= ACTIVITY =
With the pictures removed, the data below must be transcribed in full and exactly.

Dataset entries
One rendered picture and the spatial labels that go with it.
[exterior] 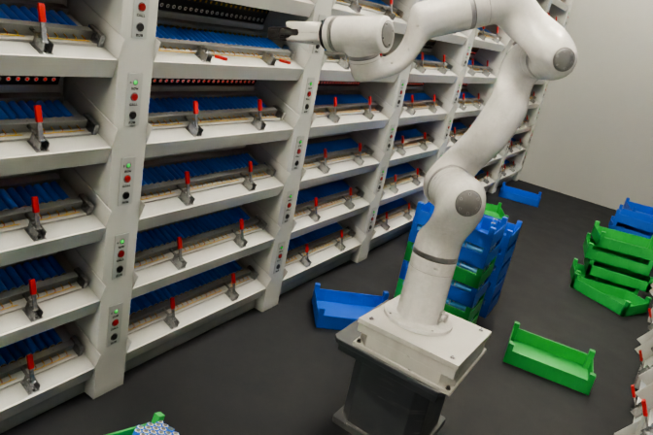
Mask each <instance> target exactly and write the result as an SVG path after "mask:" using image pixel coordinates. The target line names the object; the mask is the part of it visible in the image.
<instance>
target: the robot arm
mask: <svg viewBox="0 0 653 435"><path fill-rule="evenodd" d="M286 24H287V27H268V39H269V40H278V41H290V42H295V43H300V44H308V45H322V47H323V48H324V49H325V50H328V51H331V52H345V53H347V55H348V58H349V64H350V69H351V74H352V77H353V78H354V80H355V81H357V82H360V83H365V82H372V81H376V80H380V79H384V78H387V77H390V76H393V75H395V74H398V73H400V72H401V71H403V70H404V69H406V68H407V67H408V66H409V65H410V64H411V63H412V62H413V61H414V60H415V59H416V57H417V56H418V55H419V53H420V52H421V50H422V48H423V47H424V45H425V44H426V42H427V41H428V40H429V39H431V38H434V37H439V36H443V35H448V34H452V33H457V32H462V31H466V30H470V29H475V28H479V27H483V26H488V25H492V24H496V25H497V26H499V27H500V28H501V29H502V30H503V31H504V32H505V33H506V34H507V35H508V36H509V37H510V38H511V39H512V40H513V41H515V42H516V43H517V44H515V45H514V46H513V47H512V48H511V49H510V51H509V52H508V53H507V55H506V56H505V58H504V60H503V61H502V62H501V65H500V67H499V71H498V78H497V82H496V85H495V88H494V90H493V92H492V94H491V96H490V98H489V100H488V102H487V103H486V105H485V107H484V108H483V110H482V111H481V113H480V114H479V116H478V117H477V119H476V120H475V121H474V122H473V124H472V125H471V126H470V127H469V129H468V130H467V131H466V132H465V133H464V134H463V136H462V137H461V138H460V139H459V140H458V141H457V142H456V143H455V144H454V145H453V146H452V147H451V148H450V149H448V150H447V151H446V152H445V153H444V154H442V155H441V156H440V157H439V158H438V159H437V160H436V162H435V163H434V164H433V165H432V166H431V167H430V169H429V170H428V172H427V174H426V176H425V178H424V183H423V189H424V193H425V195H426V197H427V198H428V200H429V201H430V202H431V204H432V205H433V206H434V210H433V213H432V215H431V217H430V220H429V221H428V222H427V223H426V224H425V225H424V226H423V227H422V228H421V229H420V230H419V232H418V233H417V236H416V239H415V243H414V247H413V250H412V253H411V257H410V261H409V264H408V268H407V272H406V276H405V280H404V283H403V287H402V291H401V294H400V298H399V299H393V300H390V301H388V302H387V303H386V304H385V306H384V313H385V315H386V316H387V318H388V319H389V320H391V321H392V322H393V323H395V324H397V325H398V326H400V327H402V328H404V329H407V330H409V331H412V332H415V333H418V334H423V335H428V336H443V335H446V334H449V333H450V332H451V331H452V328H453V322H452V321H451V320H450V318H449V314H444V313H445V311H444V307H445V303H446V300H447V296H448V292H449V289H450V285H451V282H452V279H453V276H454V272H455V269H456V265H457V262H458V258H459V255H460V251H461V248H462V245H463V243H464V240H465V239H466V238H467V237H468V236H469V234H470V233H471V232H472V231H473V230H474V229H475V228H476V226H477V225H478V224H479V222H480V221H481V219H482V217H483V215H484V213H485V208H486V192H485V189H484V187H483V185H482V184H481V183H480V182H479V181H478V180H477V179H475V178H474V177H475V175H476V174H477V173H478V172H479V171H480V170H481V169H482V168H483V167H484V166H485V165H486V164H487V163H488V162H489V161H490V160H492V159H493V158H494V157H495V156H496V155H497V154H499V153H500V152H501V151H502V149H503V148H504V147H505V146H506V145H507V144H508V142H509V141H510V140H511V138H512V137H513V135H514V134H515V133H516V131H517V130H518V128H519V127H520V125H521V124H522V122H523V120H524V118H525V116H526V114H527V111H528V105H529V99H530V95H531V91H532V88H533V85H534V84H535V83H536V82H537V81H538V80H546V81H555V80H559V79H562V78H564V77H566V76H567V75H569V74H570V73H571V72H572V70H573V69H574V67H575V65H576V63H577V50H576V47H575V44H574V42H573V41H572V39H571V37H570V36H569V34H568V33H567V32H566V30H565V29H564V28H563V27H562V26H561V25H560V24H559V23H558V22H557V21H556V20H554V19H553V18H551V17H550V16H548V15H547V14H546V13H545V12H544V11H543V10H542V8H541V7H540V6H539V4H538V3H537V2H536V0H425V1H421V2H418V3H416V4H414V5H413V6H412V7H411V9H410V11H409V16H408V21H407V27H406V31H405V34H404V37H403V40H402V42H401V43H400V45H399V46H398V48H397V49H396V50H395V51H394V52H392V53H391V54H389V55H387V56H384V57H380V53H386V52H388V51H389V50H390V49H391V47H392V45H393V42H394V37H395V30H394V25H393V22H392V20H391V19H390V18H389V17H387V16H349V17H328V18H326V19H324V20H323V21H322V22H316V21H287V22H286Z"/></svg>
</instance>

= ANSWER TO THIS TASK =
One rendered picture and the spatial labels that go with it.
[exterior] 
Mask each <instance> target exactly and write the result as an SVG path after "mask:" using image pixel coordinates. The target line names the object; the mask is the part of it visible in the image.
<instance>
target: the robot arm
mask: <svg viewBox="0 0 653 435"><path fill-rule="evenodd" d="M286 24H287V27H268V39H269V40H278V41H290V42H295V43H300V44H308V45H322V47H323V48H324V49H325V50H328V51H331V52H345V53H347V55H348V58H349V64H350V69H351V74H352V77H353V78H354V80H355V81H357V82H360V83H365V82H372V81H376V80H380V79H384V78H387V77H390V76H393V75H395V74H398V73H400V72H401V71H403V70H404V69H406V68H407V67H408V66H409V65H410V64H411V63H412V62H413V61H414V60H415V59H416V57H417V56H418V55H419V53H420V52H421V50H422V48H423V47H424V45H425V44H426V42H427V41H428V40H429V39H431V38H434V37H439V36H443V35H448V34H452V33H457V32H462V31H466V30H470V29H475V28H479V27H483V26H488V25H492V24H496V25H497V26H499V27H500V28H501V29H502V30H503V31H504V32H505V33H506V34H507V35H508V36H509V37H510V38H511V39H512V40H513V41H515V42H516V43H517V44H515V45H514V46H513V47H512V48H511V49H510V51H509V52H508V53H507V55H506V56H505V58H504V60H503V61H502V62H501V65H500V67H499V71H498V78H497V82H496V85H495V88H494V90H493V92H492V94H491V96H490V98H489V100H488V102H487V103H486V105H485V107H484V108H483V110H482V111H481V113H480V114H479V116H478V117H477V119H476V120H475V121H474V122H473V124H472V125H471V126H470V127H469V129H468V130H467V131H466V132H465V133H464V134H463V136H462V137H461V138H460V139H459V140H458V141H457V142H456V143H455V144H454V145H453V146H452V147H451V148H450V149H448V150H447V151H446V152H445V153H444V154H442V155H441V156H440V157H439V158H438V159H437V160H436V162H435V163H434V164H433V165H432V166H431V167H430V169H429V170H428V172H427V174H426V176H425V178H424V183H423V189H424V193H425V195H426V197H427V198H428V200H429V201H430V202H431V204H432V205H433V206H434V210H433V213H432V215H431V217H430V220H429V221H428V222H427V223H426V224H425V225H424V226H423V227H422V228H421V229H420V230H419V232H418V233H417V236H416V239H415V243H414V247H413V250H412V253H411V257H410V261H409V264H408V268H407V272H406V276H405V280H404V283H403V287H402V291H401V294H400V298H399V299H393V300H390V301H388V302H387V303H386V304H385V306H384V313H385V315H386V316H387V318H388V319H389V320H391V321H392V322H393V323H395V324H397V325H398V326H400V327H402V328H404V329H407V330H409V331H412V332H415V333H418V334H423V335H428V336H443V335H446V334H449V333H450V332H451V331H452V328H453V322H452V321H451V320H450V318H449V314H444V313H445V311H444V307H445V303H446V300H447V296H448V292H449V289H450V285H451V282H452V279H453V276H454V272H455V269H456V265H457V262H458V258H459V255H460V251H461V248H462V245H463V243H464V240H465V239H466V238H467V237H468V236H469V234H470V233H471V232H472V231H473V230H474V229H475V228H476V226H477V225H478V224H479V222H480V221H481V219H482V217H483V215H484V213H485V208H486V192H485V189H484V187H483V185H482V184H481V183H480V182H479V181H478V180H477V179H475V178H474V177H475V175H476V174H477V173H478V172H479V171H480V170H481V169H482V168H483V167H484V166H485V165H486V164H487V163H488V162H489V161H490V160H492V159H493V158H494V157H495V156H496V155H497V154H499V153H500V152H501V151H502V149H503V148H504V147H505V146H506V145H507V144H508V142H509V141H510V140H511V138H512V137H513V135H514V134H515V133H516V131H517V130H518V128H519V127H520V125H521V124H522V122H523V120H524V118H525V116H526V114H527V111H528V105H529V99H530V95H531V91H532V88H533V85H534V84H535V83H536V82H537V81H538V80H546V81H555V80H559V79H562V78H564V77H566V76H567V75H569V74H570V73H571V72H572V70H573V69H574V67H575V65H576V63H577V50H576V47H575V44H574V42H573V41H572V39H571V37H570V36H569V34H568V33H567V32H566V30H565V29H564V28H563V27H562V26H561V25H560V24H559V23H558V22H557V21H556V20H554V19H553V18H551V17H550V16H548V15H547V14H546V13H545V12H544V11H543V10H542V8H541V7H540V6H539V4H538V3H537V2H536V0H425V1H421V2H418V3H416V4H414V5H413V6H412V7H411V9H410V11H409V16H408V21H407V27H406V31H405V34H404V37H403V40H402V42H401V43H400V45H399V46H398V48H397V49H396V50H395V51H394V52H392V53H391V54H389V55H387V56H384V57H380V53H386V52H388V51H389V50H390V49H391V47H392V45H393V42H394V37H395V30H394V25H393V22H392V20H391V19H390V18H389V17H387V16H349V17H328V18H326V19H324V20H323V21H322V22H316V21H287V22H286Z"/></svg>
</instance>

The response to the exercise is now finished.